* _Work required_
Using the listing below, please gather every line containing the word "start".

* _Data_
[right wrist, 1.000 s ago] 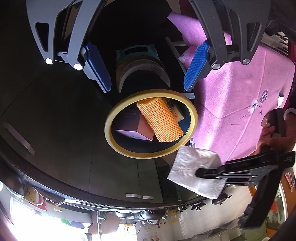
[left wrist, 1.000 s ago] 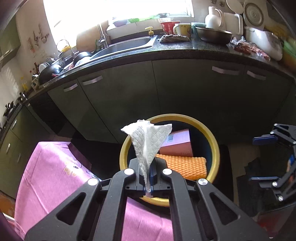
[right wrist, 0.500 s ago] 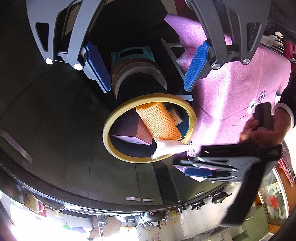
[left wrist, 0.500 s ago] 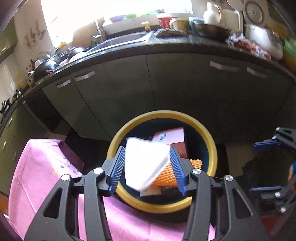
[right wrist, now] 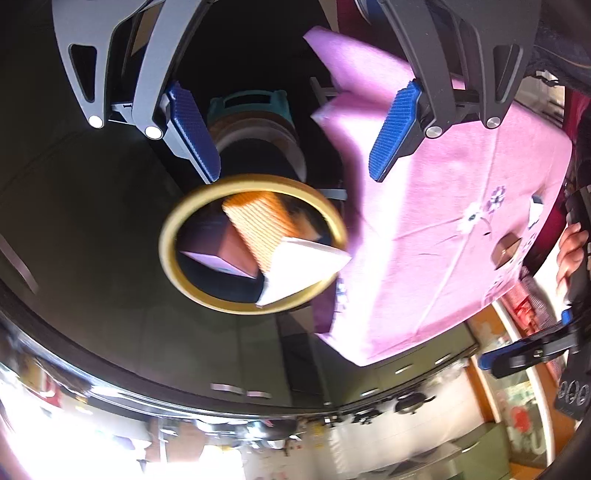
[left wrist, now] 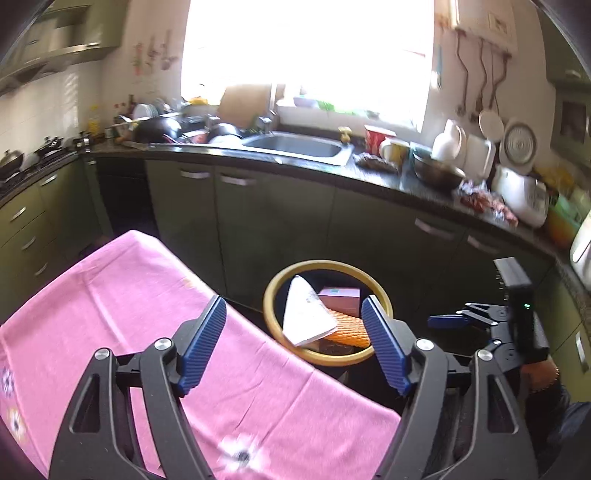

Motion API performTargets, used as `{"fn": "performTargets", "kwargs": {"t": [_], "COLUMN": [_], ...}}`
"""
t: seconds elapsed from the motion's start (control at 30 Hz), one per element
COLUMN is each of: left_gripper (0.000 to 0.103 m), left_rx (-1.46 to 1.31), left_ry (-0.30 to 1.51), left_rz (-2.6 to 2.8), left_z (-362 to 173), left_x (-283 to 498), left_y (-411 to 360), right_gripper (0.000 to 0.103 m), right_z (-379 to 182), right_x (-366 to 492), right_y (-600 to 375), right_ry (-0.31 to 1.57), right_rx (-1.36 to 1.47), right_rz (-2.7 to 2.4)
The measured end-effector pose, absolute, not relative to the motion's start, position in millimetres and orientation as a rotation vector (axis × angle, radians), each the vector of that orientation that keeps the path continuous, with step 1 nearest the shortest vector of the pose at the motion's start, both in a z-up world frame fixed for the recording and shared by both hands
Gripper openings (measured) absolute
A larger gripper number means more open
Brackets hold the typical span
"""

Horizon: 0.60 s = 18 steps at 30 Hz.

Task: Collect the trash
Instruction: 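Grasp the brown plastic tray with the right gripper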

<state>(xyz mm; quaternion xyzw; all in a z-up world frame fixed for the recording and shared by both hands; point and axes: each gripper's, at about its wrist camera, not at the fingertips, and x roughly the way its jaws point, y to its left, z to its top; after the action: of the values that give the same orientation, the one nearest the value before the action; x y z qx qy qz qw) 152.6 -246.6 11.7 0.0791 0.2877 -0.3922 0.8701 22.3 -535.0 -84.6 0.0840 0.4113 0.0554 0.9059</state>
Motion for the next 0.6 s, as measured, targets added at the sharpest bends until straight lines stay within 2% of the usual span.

* _Response_
t: seconds elapsed from the motion's start (control at 30 Hz), one per element
The measured end-effector pose, absolute, not relative to the motion's start, position in millimetres and orientation as a rotation vector (axis × angle, radians), each the vector of that orientation that keeps the path continuous, with step 1 nearest the shortest vector of the pose at the motion's start, both in a z-up world frame fixed for the recording and shared by both hands

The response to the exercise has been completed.